🔬 Key Biology Facts
📊Colony size: Mature monogyne (single queen): 100,000-500,000 workers. Polygyne (multiple queens): can exceed 500,000; less territorial; higher densities.
🌡️Temperature activity: Most active at 65-90°F soil temperature. Limit activity below 50°F. During heat extremes (>95°F), move deeper in mound.
🎯Two-step method: Step 1: Broadcast bait (spinosad, hydramethylnon) over entire yard. Workers carry it to all colonies. Step 2: Individual mound treatments 2 weeks later.
⏰ Treatment Timing
Two-step method (Texas A&M): broadcast bait in fall or spring when soil is 65-80°F, followed by individual mound treatment 2 weeks later. Bait is most effective when workers are actively foraging — morning or evening applications.
✅ Target the most vulnerable life stage.
Fire Ant Colony Stage Vulnerability
Fire ant colonies progress from founding (1 queen, weeks 1–4) through incipient (1,000–5,000 workers, months 1–6) to mature (60,000–250,000 workers, year 1+). The window where treatment is most cost-effective is the incipient stage, when mounds are small and visible but worker populations haven't yet generated reproductive flights. A single mature colony can produce 5,000+ winged reproductives per year, each of which can found a new colony nearby — which is why fire ant prevention is regional, not individual.

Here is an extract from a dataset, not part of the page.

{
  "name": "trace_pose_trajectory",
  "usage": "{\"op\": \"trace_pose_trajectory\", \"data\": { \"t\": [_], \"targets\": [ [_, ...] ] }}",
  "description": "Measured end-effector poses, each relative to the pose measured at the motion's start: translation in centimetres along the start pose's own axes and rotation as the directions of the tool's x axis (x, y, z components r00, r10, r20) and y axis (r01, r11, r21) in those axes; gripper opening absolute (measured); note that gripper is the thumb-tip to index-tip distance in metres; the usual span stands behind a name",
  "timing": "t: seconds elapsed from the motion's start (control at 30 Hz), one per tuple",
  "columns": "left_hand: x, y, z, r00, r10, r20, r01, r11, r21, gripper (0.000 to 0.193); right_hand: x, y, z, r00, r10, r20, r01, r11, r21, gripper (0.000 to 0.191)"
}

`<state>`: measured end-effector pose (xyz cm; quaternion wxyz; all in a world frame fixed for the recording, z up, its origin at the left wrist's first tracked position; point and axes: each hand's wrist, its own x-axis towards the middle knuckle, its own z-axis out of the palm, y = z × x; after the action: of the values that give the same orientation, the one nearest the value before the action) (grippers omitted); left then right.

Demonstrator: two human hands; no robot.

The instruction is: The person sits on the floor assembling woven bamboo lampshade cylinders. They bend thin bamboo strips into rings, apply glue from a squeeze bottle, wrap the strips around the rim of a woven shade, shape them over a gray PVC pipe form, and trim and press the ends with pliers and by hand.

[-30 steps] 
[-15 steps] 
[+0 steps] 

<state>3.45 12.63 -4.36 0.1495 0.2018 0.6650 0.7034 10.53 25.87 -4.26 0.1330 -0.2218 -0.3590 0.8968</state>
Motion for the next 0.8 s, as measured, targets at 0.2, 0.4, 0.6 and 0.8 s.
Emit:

Unlike most household ants, fire ant queens are protected very deep in the mound (12–18 inches below grade in heat, deeper in cold weather). Surface treatments — mound drenches with cyfluthrin or fipronil — only reach the queen if applied with sufficient volume (1–2 gallons of diluted product per mound) to penetrate the full mound depth. Light surface sprays disturb the colony, often triggering "budding" where the queen and a portion of workers relocate to a new mound 5–20 feet away. Always drench thoroughly or use a granular bait, never spot-spray.
Two-Step Method — The Fire Ant Treatment Timing That Actually Works
The "Two-Step Method" developed at Texas A&M is the gold standard for fire ant control because it leverages the colony lifecycle. Step 1: broadcast a fire ant bait (Amdro, Extinguish, Advion) across the entire yard in fall and again in spring — these are the periods when foraging is most active and bait pickup highest. Wait 7–14 days. Step 2: drench any individual mounds that remain. The bait removes 80–90% of colonies, and the mound drench cleans up the rest at much lower chemical use than treating every mound individually.
Timing matters: broadcast bait when soil temperature is 70–90°F and no rain is forecast for 24+ hours. Bait applied during a multi-colony reproductive flight (typically late spring after warm rain) catches workers actively bringing food back, dramatically increasing queen mortality. Bait applied in mid-summer drought catches almost no workers because foraging shifts to nighttime and is reduced overall.